Organization wants to save warbirds using Kickstarter

Blake Stilwell
Apr 2, 2018 9:36 AM PDT
1 minute read
World War II photo

SUMMARY

“That’s All, Brother” is the name of a WWII Army Air Corps Douglas C-47, the first in a long line of 432 planes which led the air drop of paratroopers in the early morning hours of D-Day, June 6, 1944. After D-Day, it also flew in Operation Mark…

"That's All, Brother" is the name of a WWII Army Air Corps Douglas C-47, the first in a long line of 432 planes which led the air drop of paratroopers in the early morning hours of D-Day, June 6, 1944. After D-Day, it also flew in Operation Market Garden, the relief of Bastogne, Operation Varsity, and more. It was sold to civilians after the war and sold up to sixteen times before 2008.


A civilian non-profit named Commemorative Air Force (CAF), a Dallas-based organization dedicated to preserving military aviation history, has since found "That's All Brother" in a Wisconsin Boneyard. The all-volunteer CAF currently showcases its 160 restored aircraft to the public via airshows and reenactments and seeks to add "That's All Brother" to its fleet through a Kickstarter Campaign.

Mission Albany, the nighttime paratroop assault, was the first step of Operation Neptune, which itself was the first part of Operation Overlord, the Allied invasion of France during World War II. Mission Albany dropped 6,928 paratroopers from the 101st Airborne Division into occupied France. The men in "That's All Brother" were the first to drop in.

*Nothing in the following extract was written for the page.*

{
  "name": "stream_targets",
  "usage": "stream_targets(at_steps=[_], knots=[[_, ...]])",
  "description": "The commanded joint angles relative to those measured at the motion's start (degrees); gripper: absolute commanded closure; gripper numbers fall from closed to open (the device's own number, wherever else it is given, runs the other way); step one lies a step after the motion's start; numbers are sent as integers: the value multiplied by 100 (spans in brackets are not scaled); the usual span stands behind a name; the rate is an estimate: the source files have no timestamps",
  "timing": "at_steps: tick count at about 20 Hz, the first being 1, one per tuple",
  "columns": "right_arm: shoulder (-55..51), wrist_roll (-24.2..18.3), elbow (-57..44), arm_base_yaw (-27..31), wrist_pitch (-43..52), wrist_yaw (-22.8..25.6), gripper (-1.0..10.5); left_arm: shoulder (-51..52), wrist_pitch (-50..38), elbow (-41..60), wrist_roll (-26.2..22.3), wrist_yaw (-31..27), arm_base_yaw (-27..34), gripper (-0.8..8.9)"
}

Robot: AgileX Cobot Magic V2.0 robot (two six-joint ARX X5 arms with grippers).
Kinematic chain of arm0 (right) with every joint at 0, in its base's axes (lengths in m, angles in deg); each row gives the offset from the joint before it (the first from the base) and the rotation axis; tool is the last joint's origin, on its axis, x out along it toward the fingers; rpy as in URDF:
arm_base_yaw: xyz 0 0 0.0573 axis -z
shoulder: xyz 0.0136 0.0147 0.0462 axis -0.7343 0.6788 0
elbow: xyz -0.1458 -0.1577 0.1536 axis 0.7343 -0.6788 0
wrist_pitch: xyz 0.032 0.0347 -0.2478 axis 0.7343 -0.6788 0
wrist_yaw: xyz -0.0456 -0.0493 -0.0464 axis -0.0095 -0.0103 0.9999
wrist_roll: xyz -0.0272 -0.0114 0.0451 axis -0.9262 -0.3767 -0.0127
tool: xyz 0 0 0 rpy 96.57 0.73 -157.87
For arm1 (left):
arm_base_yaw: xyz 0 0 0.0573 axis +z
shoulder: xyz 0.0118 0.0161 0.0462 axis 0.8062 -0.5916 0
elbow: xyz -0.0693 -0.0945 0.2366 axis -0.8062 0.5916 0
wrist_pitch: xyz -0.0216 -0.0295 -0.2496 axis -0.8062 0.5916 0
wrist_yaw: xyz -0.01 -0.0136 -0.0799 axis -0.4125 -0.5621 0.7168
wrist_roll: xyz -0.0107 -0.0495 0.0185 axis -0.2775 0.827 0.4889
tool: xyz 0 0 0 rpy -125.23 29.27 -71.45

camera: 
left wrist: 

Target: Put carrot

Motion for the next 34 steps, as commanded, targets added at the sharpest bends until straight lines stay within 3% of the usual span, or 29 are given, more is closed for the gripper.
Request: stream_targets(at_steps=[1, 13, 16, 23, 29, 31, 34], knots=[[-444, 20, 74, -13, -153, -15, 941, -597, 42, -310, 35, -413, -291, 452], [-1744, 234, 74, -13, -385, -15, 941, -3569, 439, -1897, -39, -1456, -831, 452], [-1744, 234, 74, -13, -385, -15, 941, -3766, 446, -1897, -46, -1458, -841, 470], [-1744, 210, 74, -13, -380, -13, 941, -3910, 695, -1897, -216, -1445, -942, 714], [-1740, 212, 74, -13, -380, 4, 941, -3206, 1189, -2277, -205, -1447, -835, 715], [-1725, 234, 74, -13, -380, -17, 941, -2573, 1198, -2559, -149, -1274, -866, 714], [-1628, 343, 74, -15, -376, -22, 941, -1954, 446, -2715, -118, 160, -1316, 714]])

This isn't an unprecedented event. Similar planes of historical value have since been found and restored to their WWII-era glory. One such plane was "The Snafu Special," which also flew on D-Day, participated in Operation Market Garden, and was sold to a civilian airline in Czechoslovakia after the war. This is the first time such a restoration effort has been made through crowdsourcing on Kickstarter, however.

A pledge of $300 or more earns a backer a limited edition brass "cricket," used for nighttime identification by Airborne troops dropped on D-Day, supplied by the original company in England who supplied the U.S. Army for Operation Overlord, manufactured in the original factory, on the original machines, using the original dies.

The CAF is also looking for the names of men from the 101st, 502nd Parachute Infantry Regiment who flew into France on "That's All, Brother"

To learn more or donate to the effort to restore "That's All, Brother," see CAF's campaign page on Kickstarter.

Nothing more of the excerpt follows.